Oltre alla migliaia in Myanmar, diverse vittime anche a Bangkok, dove è crollato un grattacielo di 30 piani ancora in costruzione, seppellendo decine di operai. «In alcune zone sono crollati dei palazzi», ha detto Min Aung Hlaing in visita a un ospedale della capitale Naypyidaw dove i morti accertati sono al momento 96. Qui i feriti sono arrivati «in massa» ma l’ingresso del pronto soccorso è crollato e l’intero edificio ha subito pesanti danni, costringendo il personale sanitario a prendere in carico centinaia di persone all’esterno.
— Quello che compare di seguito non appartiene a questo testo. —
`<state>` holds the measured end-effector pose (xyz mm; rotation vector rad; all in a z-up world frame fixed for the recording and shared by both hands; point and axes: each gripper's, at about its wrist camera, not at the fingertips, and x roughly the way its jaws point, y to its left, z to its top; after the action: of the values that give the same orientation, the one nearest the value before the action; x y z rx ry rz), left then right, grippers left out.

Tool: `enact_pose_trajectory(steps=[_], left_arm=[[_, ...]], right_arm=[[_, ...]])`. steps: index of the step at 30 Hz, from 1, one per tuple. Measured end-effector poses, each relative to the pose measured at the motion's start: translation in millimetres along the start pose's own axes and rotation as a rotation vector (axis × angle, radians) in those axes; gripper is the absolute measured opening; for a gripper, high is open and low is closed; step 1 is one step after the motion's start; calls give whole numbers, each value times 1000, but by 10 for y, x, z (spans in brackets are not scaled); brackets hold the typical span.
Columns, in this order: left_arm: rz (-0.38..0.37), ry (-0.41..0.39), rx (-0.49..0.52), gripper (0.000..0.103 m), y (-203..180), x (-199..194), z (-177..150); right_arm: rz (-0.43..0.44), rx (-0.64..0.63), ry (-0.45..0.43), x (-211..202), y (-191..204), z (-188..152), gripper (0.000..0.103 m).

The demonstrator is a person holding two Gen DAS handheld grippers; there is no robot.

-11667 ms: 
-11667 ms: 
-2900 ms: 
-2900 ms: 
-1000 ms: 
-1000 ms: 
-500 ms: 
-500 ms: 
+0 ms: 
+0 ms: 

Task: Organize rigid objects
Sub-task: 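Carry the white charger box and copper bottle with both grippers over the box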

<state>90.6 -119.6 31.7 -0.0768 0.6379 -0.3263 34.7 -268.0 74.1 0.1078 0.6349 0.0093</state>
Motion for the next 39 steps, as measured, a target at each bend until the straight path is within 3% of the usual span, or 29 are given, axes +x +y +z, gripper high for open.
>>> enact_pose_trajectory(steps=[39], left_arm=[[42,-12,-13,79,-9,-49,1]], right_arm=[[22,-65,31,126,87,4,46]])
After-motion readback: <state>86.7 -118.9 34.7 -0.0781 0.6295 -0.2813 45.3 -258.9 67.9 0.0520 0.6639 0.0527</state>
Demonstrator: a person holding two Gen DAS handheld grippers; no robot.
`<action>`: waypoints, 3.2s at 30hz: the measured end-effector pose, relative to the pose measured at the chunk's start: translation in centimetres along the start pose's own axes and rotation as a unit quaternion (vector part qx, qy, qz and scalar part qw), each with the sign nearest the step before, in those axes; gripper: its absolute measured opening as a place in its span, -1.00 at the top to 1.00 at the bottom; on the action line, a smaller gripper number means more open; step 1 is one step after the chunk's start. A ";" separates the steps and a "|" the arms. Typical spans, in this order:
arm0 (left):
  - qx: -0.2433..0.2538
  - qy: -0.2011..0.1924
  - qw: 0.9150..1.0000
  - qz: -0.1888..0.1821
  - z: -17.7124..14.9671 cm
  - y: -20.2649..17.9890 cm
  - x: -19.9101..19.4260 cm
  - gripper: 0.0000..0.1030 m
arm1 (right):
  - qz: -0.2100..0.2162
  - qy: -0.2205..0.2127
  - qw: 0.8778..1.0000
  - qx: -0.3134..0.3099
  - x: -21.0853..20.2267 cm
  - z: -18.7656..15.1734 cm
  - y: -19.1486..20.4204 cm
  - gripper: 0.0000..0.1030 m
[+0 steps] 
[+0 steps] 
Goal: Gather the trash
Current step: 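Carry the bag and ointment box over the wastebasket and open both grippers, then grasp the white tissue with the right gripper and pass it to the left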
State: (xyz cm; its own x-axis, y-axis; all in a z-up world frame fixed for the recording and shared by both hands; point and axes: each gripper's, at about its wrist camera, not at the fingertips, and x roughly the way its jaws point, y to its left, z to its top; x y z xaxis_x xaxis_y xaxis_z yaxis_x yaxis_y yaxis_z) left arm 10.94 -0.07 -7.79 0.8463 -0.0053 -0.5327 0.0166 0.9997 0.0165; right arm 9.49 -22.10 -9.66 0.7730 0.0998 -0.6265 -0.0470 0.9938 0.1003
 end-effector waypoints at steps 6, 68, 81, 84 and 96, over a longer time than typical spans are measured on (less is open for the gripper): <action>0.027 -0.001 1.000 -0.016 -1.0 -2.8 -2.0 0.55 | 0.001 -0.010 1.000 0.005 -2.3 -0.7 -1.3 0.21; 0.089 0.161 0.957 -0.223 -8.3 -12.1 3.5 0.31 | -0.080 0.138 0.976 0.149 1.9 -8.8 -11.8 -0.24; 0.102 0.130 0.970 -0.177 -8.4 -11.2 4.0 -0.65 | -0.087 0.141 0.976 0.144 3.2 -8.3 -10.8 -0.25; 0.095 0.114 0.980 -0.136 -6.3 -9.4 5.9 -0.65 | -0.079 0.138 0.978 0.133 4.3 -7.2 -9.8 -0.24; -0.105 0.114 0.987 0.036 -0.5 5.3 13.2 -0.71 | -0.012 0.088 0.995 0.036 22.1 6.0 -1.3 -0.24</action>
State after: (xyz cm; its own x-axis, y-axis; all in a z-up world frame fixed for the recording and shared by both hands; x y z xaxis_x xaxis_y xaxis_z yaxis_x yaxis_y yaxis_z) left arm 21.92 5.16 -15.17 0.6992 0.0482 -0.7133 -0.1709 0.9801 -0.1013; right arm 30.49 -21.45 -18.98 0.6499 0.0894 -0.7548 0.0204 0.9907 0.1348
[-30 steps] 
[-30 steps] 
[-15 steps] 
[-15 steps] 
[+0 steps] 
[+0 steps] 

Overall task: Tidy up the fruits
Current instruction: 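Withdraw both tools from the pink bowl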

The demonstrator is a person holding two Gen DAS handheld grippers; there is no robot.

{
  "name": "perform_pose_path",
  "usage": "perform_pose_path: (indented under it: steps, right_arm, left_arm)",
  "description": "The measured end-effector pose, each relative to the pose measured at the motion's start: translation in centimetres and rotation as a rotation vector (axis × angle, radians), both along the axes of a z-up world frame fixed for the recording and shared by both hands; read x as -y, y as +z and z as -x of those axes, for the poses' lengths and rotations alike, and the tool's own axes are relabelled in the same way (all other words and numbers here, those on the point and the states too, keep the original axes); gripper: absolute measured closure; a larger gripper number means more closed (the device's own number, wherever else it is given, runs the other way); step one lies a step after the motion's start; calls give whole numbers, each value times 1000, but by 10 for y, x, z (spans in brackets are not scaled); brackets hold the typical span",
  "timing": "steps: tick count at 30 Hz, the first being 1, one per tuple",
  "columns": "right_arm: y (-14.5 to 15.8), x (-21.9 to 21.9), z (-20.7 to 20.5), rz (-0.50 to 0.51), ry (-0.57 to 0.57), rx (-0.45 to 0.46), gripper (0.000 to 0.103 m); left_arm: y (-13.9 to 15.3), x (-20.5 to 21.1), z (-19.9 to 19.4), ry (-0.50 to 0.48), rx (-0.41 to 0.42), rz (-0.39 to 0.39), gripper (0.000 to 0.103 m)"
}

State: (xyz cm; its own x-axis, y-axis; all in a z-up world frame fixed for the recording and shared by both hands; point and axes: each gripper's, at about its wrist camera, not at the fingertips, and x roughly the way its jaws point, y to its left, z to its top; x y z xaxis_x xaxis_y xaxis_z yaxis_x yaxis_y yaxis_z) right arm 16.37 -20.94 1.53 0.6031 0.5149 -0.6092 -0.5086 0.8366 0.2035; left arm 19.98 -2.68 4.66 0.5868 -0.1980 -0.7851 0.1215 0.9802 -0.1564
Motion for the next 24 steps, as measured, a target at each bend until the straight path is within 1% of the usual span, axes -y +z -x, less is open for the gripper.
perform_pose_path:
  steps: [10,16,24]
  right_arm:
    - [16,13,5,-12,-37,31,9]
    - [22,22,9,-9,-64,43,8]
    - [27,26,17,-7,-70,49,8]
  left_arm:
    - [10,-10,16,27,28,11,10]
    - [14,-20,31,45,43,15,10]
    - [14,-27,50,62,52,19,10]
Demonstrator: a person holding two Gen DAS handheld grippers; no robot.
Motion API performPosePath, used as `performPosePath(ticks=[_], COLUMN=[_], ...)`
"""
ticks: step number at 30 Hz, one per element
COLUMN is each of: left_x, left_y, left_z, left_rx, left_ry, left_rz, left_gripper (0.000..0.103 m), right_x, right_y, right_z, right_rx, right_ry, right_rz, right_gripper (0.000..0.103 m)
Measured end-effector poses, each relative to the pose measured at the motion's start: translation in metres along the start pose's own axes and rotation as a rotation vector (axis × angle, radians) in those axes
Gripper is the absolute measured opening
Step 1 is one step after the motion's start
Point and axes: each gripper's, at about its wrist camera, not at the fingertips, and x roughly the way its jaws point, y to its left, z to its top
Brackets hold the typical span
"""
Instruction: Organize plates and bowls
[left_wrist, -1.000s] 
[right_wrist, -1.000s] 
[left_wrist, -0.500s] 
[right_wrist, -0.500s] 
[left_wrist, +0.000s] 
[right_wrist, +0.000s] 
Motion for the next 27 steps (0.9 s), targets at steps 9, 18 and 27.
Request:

«Non ho mai visto nulla del genere, tentiamo di gestire la situazione», ha detto un medico all’Afp. Si tratta infatti della scossa più forte nel Paese dal 1946 e, secondo l’Ingv, è stata 300 volte più potente di quella che devastò Amatrice nel 2016.

La giunta ha quindi dichiarato lo stato d’emergenza in sei delle sette regioni del Paese (Sagaing, Mandalay, Magway, nel nordest dello le nord-est dello Stato Shan, Naypyidaw e Bago). Anche a Mandalay, la seconda città più grande del Myanmar e a pochi chilometri dall’epicentro, sono crollati diversi palazzi, compresi un ospedale e un hotel.

Ovunque il manto stradale è divelto, la principale autostrada, vicina a Mandalay, è interrotta, alcuni ponti sono crollati, come quello di Sagaing. A Taungoo, a sud di Naypyidaw, una ventina di bambini sono rimasti intrappolati sotto le macerie di una scuola: secondo una testata locale, Eleven Media Group, cinque di loro sarebbero stati estratti senza vita.

Drammatica la situazione anche nella vicina Thailandia, dove il premier Paetongtarn Shinawatra ha interrotto una visita ufficiale nell’isola di Phuket per tenere una «riunione urgente» e ha dichiarato lo stato di emergenza. Almeno 9 persone sono morte a Bangkok, mentre si ritiene che siano 110 quelle intrappolate sotto le macerie del grattacielo in costruzione dove erano al lavoro 409 operai: i soccorritori sono al lavoro per cercarli anche con l’aiuto di droni e cani. Il terremoto è poi stato avvertito distintamente fino in Laos e Vietnam. Gli edifici hanno tremato nelle capitali, Vientiane e Hanoi, e a Ho Chi Minh City.

La Farnesina sta verificando attraverso le sue ambasciate l’eventuale coinvolgimento di cittadini italiani nel terremoto: sono circa 100 gli iscritti all’Aire in Myanmar, 7.000 in Thailandia oltre a 700 persone iscritte al sito “Dove siamo nel mondo”. L’Italia sta inoltre verificando a livello europeo la possibilità di azioni comuni del Sistema di Protezione civile europea.